→ **Task to complete**
Please give an exact transcription of the lines below, from the one that contains "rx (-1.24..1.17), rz" to the very last, with no other lines.

→ **Stored data**
□ □ □

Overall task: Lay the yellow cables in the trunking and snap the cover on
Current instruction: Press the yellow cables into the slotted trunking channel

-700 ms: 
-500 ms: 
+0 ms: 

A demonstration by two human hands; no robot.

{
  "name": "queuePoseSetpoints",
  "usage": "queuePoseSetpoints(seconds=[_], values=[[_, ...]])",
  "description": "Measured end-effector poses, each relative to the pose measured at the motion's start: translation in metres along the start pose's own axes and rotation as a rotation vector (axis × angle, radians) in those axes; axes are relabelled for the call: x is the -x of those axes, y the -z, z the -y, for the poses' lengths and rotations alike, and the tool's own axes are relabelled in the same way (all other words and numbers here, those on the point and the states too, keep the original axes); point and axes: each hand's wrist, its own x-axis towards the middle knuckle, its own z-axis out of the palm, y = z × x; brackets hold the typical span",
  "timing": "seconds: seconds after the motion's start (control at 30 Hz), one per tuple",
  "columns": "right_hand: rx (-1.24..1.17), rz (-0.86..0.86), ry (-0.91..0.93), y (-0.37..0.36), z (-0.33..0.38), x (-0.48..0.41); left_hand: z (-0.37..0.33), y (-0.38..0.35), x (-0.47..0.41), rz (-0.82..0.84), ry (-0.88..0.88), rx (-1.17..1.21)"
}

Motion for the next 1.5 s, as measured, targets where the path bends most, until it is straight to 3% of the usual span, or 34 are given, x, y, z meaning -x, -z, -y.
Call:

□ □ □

→ **Your response**
  "columns": "right_hand: rx (-1.24..1.17), rz (-0.86..0.86), ry (-0.91..0.93), y (-0.37..0.36), z (-0.33..0.38), x (-0.48..0.41); left_hand: z (-0.37..0.33), y (-0.38..0.35), x (-0.47..0.41), rz (-0.82..0.84), ry (-0.88..0.88), rx (-1.17..1.21)"
}

Motion for the next 1.5 s, as measured, targets where the path bends most, until it is straight to 3% of the usual span, or 34 are given, x, y, z meaning -x, -z, -y.
Call:

The answer requires no additions.